11 Although space limitations prevent a comprehensive discussion of this theme within these pages, the overwhelming
body of evidence supports the assertion that Okinawans and mainland Japanese (including the Ainu) share a common
Mongoloid parentage. This was the result of several waves of both Southern and Northern Mongoloid migration into
Japan (primarily through the Korean Peninsula) from about the 1st millennium BC Both contemporary Okinawans and
the Ainu, who inhabit the Southernmost and Northernmost, respectively, peripheries of Japan, retain more of the earlier
Southern Mongoloid characteristics than do their mainland Japanese compatriots. The logical explanation for this is that
later, predominantly Northern Mongoloid, migrants into Kyushu and Southern Honshu effectively pushed the earlier
settlers further afield in search of lands to occupy. For a more scientific discussion of these anthropological themes one
should consult: Suda Akiyoshi, "The Physical Anthropology of the Ryukyuans”, Minzokugaku Kenkyu (The Japanese
Journal of Ethnology), Vol. 15, No 2, 1950, Marshall T. Newman & L Eng. Ransom, “The Ryukyu People: A Biological
Appraisal”, American Journal of Physical Anthropology, Vol. 15, No 2, 1947, Matsui Takeshi, “Research on the Ryukyus:
Progress and Problems”, Current Anthropology, Vol. 28, No 4, August/October, 1987, Yanagita Kunio, Yanagita Kunio
Zenshu (The Collected Writings of Yanagita Kunio), Volume 1, Chikuma Shobo, Tokyo, 1962, and, Hanihara Kazuro,
“The Origin of the Japanese in Relation to Other Ethnic Groups in East Asia”, in Richard Pearson (Ed), Windows on the
Japanese Past: Studies in Archaeology and Prehistory, Centre for Japanese Studies, University of Michigan, 1986.

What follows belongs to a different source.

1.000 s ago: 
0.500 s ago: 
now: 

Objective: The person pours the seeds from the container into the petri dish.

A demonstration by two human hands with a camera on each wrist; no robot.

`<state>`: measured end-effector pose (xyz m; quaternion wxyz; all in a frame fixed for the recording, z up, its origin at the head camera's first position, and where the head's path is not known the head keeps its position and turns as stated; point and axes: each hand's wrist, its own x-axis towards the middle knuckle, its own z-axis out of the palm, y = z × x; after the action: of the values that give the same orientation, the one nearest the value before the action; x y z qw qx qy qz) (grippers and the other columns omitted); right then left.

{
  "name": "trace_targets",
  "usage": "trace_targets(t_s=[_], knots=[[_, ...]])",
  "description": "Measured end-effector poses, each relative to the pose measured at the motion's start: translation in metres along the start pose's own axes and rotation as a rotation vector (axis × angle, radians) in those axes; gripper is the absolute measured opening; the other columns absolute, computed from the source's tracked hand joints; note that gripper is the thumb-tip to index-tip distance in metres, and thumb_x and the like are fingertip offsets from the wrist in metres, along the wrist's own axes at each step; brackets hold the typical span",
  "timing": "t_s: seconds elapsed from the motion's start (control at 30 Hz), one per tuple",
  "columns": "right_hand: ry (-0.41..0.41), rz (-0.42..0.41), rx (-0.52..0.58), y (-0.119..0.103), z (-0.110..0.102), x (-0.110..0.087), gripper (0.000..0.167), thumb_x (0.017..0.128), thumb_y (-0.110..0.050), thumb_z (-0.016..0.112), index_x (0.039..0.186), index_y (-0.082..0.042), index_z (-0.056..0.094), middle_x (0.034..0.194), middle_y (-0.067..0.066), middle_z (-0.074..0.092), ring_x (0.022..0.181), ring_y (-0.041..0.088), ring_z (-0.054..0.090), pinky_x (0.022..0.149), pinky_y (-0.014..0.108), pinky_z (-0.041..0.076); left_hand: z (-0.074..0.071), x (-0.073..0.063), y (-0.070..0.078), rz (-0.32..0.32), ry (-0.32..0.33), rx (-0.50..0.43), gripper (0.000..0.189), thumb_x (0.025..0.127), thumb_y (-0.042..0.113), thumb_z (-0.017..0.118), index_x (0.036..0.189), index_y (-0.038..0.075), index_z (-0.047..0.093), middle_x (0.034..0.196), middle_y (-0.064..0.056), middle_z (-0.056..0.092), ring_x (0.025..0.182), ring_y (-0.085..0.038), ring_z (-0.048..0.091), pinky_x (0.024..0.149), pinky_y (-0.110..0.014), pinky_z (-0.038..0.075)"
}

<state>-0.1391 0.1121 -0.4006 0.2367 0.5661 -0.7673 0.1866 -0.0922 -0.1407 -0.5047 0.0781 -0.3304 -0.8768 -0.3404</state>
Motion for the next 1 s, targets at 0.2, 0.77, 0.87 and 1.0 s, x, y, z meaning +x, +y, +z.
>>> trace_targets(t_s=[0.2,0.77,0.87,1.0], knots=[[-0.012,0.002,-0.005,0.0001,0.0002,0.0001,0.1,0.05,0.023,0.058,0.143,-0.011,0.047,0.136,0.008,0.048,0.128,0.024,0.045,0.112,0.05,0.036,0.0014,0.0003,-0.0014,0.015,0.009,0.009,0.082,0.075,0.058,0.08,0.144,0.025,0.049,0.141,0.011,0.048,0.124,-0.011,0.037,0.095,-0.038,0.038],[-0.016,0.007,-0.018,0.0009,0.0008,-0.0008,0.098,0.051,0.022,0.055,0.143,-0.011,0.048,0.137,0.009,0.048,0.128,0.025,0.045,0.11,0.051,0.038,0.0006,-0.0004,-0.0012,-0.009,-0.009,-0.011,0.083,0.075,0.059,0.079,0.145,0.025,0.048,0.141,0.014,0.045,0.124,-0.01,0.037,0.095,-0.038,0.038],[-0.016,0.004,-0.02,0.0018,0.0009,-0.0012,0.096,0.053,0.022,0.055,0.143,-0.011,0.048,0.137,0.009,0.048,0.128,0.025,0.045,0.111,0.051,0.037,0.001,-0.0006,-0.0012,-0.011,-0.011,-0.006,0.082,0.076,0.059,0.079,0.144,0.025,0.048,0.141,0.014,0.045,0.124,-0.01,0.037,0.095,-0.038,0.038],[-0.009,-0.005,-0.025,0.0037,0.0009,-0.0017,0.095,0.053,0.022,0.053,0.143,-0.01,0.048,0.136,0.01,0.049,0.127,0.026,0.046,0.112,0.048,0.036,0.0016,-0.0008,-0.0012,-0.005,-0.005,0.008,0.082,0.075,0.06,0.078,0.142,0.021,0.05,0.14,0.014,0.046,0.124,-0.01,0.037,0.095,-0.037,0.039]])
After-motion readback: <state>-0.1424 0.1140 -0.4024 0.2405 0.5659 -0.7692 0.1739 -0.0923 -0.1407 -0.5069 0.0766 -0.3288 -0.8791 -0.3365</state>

12 The term civilisation may be rendered in two ways. One the one hand, it relates to, as Immanuel Wallerstein most
accurately describes, “a particular concatenation of worldview, customs, structures, and culture (both material culture and
high culture) which forms some kind of historical whole and which coexists (if not always simultaneously) with other
varieties of this phenomenon”. In this relatively, though not totally, neutral sense it refers simply to a ‘cultural entity”. It
is with this precise meaning that the term is rendered in the above text. On the other hand, it has a more charged
meaning, one that denotes “processes (and their results) which have made men more ‘civil’, that is less ‘animal’-like or less
‘savage’”. Immanuel Wallerstein, Geopolitics and Geoculture: Essays on the Changing World System, Cambridge University
Press, Cambridge, 1991, p. 215. In the latter sense, American challenges to China on its (claimed) negative record in the
area of human rights are, for example, civilisational in nature. The American assertion, is that civilised society no longer
tolerates such abuses. Furthermore, America claims to be representing the whole of ‘Western’ civilisation when making
such challenges. The implication is that both America specifically, but ‘Western’ civilisation generally, is superior to
Chinese civilisation because it respects individual human rights. It goes without saying, of course, that China takes a
different position.
13 Defined by Samuel Huntington as including language, history, religion, customs, institutions, and the subjective self-
identification of the people. Samuel P. Huntington, “The Clash of Civilisations?” Foreign Affairs, Vol. 72., No. 3.,
Summer, 1993, p. 24.
14 Although Samuel Huntington was generally attacked for carving the world up into eight neat civilisational blocks;
including Western, Islamic, Hindu, Slavic-Orthodox, African, Latin American, Confucian and Japanese, he is only one of
many to put forward the view that there is such a thing as a Western civilisation. One regularly sees references to ‘The
West’ or the ‘Cultural West’ in scholarly works across many academic areas. Whether real, or an artificial construct,
Western civilisation is certainly perceived by many as existing.
15 The total population of Japan stands currently at just under 126 million. In terms of the small percentage of citizens
within that total figure who identify themselves as somewhat different from the mainstream of Japanese society (or whom
the mainstream identifies as somewhat different) Japan may be seen as less diverse.